Data entries:
● ● ●

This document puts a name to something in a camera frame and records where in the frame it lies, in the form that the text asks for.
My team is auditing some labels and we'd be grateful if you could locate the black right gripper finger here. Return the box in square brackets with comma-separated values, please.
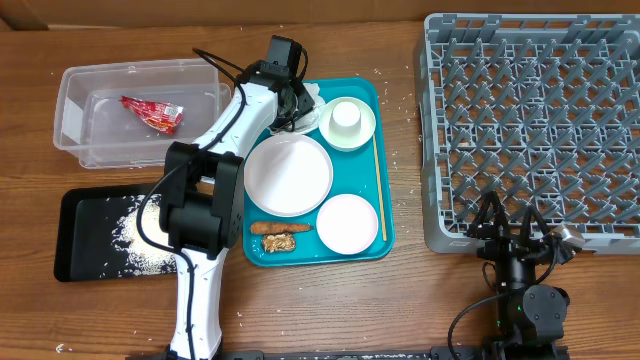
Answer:
[518, 205, 550, 243]
[469, 190, 510, 235]

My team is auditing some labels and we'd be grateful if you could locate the white napkin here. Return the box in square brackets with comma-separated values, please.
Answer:
[269, 83, 326, 136]

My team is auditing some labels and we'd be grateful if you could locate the white plastic cup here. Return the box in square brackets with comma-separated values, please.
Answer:
[332, 101, 361, 128]

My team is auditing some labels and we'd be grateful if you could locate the large pink plate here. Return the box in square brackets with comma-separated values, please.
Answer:
[244, 134, 334, 217]

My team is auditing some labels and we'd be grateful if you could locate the red snack wrapper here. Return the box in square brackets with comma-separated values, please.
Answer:
[120, 96, 184, 134]

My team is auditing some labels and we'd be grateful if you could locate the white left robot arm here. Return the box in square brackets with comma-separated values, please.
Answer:
[154, 36, 314, 359]

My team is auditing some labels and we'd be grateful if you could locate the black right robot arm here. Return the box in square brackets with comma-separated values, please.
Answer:
[462, 191, 586, 360]

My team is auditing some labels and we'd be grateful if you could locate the cream bowl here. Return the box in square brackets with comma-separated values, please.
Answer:
[318, 97, 377, 152]

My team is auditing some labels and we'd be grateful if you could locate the grey plastic dish rack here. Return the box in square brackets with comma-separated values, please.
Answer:
[415, 13, 639, 255]

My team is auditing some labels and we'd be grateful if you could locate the wooden chopstick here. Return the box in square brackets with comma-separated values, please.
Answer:
[372, 134, 387, 242]

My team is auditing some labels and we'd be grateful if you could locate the teal plastic tray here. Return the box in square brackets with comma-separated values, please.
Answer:
[243, 78, 395, 267]

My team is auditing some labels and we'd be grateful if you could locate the orange carrot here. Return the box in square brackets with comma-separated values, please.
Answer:
[249, 222, 314, 235]

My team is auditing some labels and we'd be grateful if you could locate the brown food scrap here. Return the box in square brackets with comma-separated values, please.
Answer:
[261, 233, 296, 253]

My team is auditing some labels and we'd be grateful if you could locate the clear plastic bin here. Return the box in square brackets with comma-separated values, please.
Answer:
[53, 59, 231, 169]

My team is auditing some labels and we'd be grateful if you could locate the pile of white rice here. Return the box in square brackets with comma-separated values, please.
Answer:
[111, 194, 176, 276]

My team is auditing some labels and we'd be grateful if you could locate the black tray bin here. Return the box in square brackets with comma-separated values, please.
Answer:
[54, 184, 155, 282]

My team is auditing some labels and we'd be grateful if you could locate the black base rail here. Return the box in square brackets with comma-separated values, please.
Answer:
[221, 346, 505, 360]

● ● ●

Exactly and exclusively, repeat the lines from the line that contains "locate the pile" through the end of the records, both ends included.

» Exercise response
My team is auditing some labels and we'd be grateful if you could locate the pile of white rice here. Return the box in square brackets with comma-separated values, please.
Answer:
[111, 194, 176, 276]

My team is auditing some labels and we'd be grateful if you could locate the black tray bin here. Return the box in square brackets with comma-separated values, please.
Answer:
[54, 184, 155, 282]

My team is auditing some labels and we'd be grateful if you could locate the black base rail here. Return the box in square brackets with comma-separated values, please.
Answer:
[221, 346, 505, 360]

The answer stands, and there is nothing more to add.